Auf Standorten der Industrie, des produzierenden Gewerbes bzw. generell im Gewerbegebiet haben sich häufig außergewöhnliche Emissionen auf den Photovoltaik Modulen aufgelagert. Diese erhöhte Immissionsdichte von chemisch-reaktiven Verschmutzungen kann bei langjähriger Einwirkung selbstverständlich eine beschleunigte Degradation der Modulmaterialien bewirken. Diese außerordentlichen Verschmutzungen verführen manchen Berufskollegen zu "harten Maßnahmen", beispielsweise den Einsatz von rotierenden Reinigungssystemen, Hochdruckreinigern und wirkstoffreichen Reinigungsmitteln.

Der Einsatz solcher Methoden nimmt generell in der Reinigungsbranche zu, weil es einfacher erscheint den Schmutz zu entfernen. Die materialschädigende Wirkung und die rasche Wiederanschmutzung wird jedoch außer Acht gelassen. Basisinformationen zu diesem Themenbereich finden Sie in unserer Rubrik Fragen und Antworten (faq). Besondere Aufmerksamkeit möchte ich in diesem Zusammenhang trotzdem noch einmal auf die Reinigungsmittel legen.

Die meisten Reinigungsmittel am Markt haben Inhaltsstoffe. In der Regel werden Säuren, Laugen, Tenside, Enzyme etc. verwendet. Die Reinigung von Photovoltaikanlagen findet immer im Aussenbereich statt. Fraglich ist beispielsweise, ob "nach der guten Laborpraxis" biologisch abbaubare Reiniger hier verwendet werden dürfen. Viele Dachrinnen sind nicht an die Kanalisation angeschlossen. Freiflächenanlagen betrifft die Thematik natürlich ebenso. Darüberhinaus werden die Gläser eines PV-Moduls im Sommerbetrieb heiß. Das Reinigungsmittel trocknet also auf der Glasoberfläche fest und brennt in die äußere Glasschicht ein. Es würde dann auch nichts nützen bis zum nächsten Regenschauer abzuwarten.

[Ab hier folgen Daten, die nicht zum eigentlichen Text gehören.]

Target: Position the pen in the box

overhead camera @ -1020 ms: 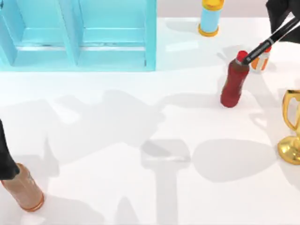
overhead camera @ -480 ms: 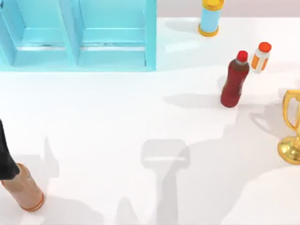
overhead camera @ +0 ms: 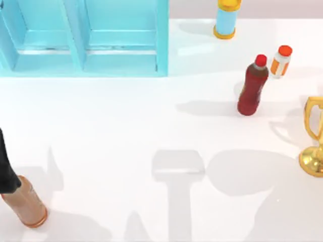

Besondere Photovoltaik Standorte: Gewerbebetrieb, Industrie und Landwirtschaft

Aus der Erfahrung von Reinigungsarbeiten bei Sonderverschmutzung möchte ich auch zu bedenken geben, dass diese Reinigungsmittel produziert wurden, um Verschmutzungsketten zu lösen bzw. zu brechen. Je nach Situation nimmt man hier ggfs. auch eine materialschädigende Wirkung in Kauf.

Insbesondere auf Standorten des produzierenden Gewerbes, der Industrie und teilweise der Landwirtschaft hat man durch die Langzeiteinwirkung von chemisch-reaktiver Verschmutzung bereits eine fortgeschrittene Degradation am Photovoltaik Modul. Tritt hier durch das Reinigungsmittel eine erneute, zusätzliche chemische Reaktion ein, können tatsächlich auch durch eine vergleichsweise "harmlose Reinigungschemikalie" Schadensfälle provoziert werden. Diese Thematik betrifft auch die Verwendung von VE-Wasser, auch bekannt unter den Begriffen entmineralisiertes Wasser, demineralisiertes Wasser, Osmosewasser, deionisiertes Wasser etc.
Im aktuellen Fallbeispiel haben wir die jahrelange Einwirkung unterschiedlichster sehr schwer einzuschätzender Verschmutzungen. Der Standort befindet sich in einem Gewerbegebiet mit Industriebetrieben. Die PV-Module sind hartnäckig verschmutzt mit starker Moos- und Flechtenbildung. Leider haben wir im unteren Modulrand durch das langjährige Aufstauen der Verschmutzungen bereits eine deutliche Dunkelfärbung des Glases. Der beteiligte Elektrofachbetrieb wird mögliche Verluste im Rahmen der VDE-Prüfung im Anschluß an die Reinigung klären.

Die Reinigungsergebnisse sind hervorragend - auch die Flechten und Moose wurden sehr schön aus den Rahmen gelöst.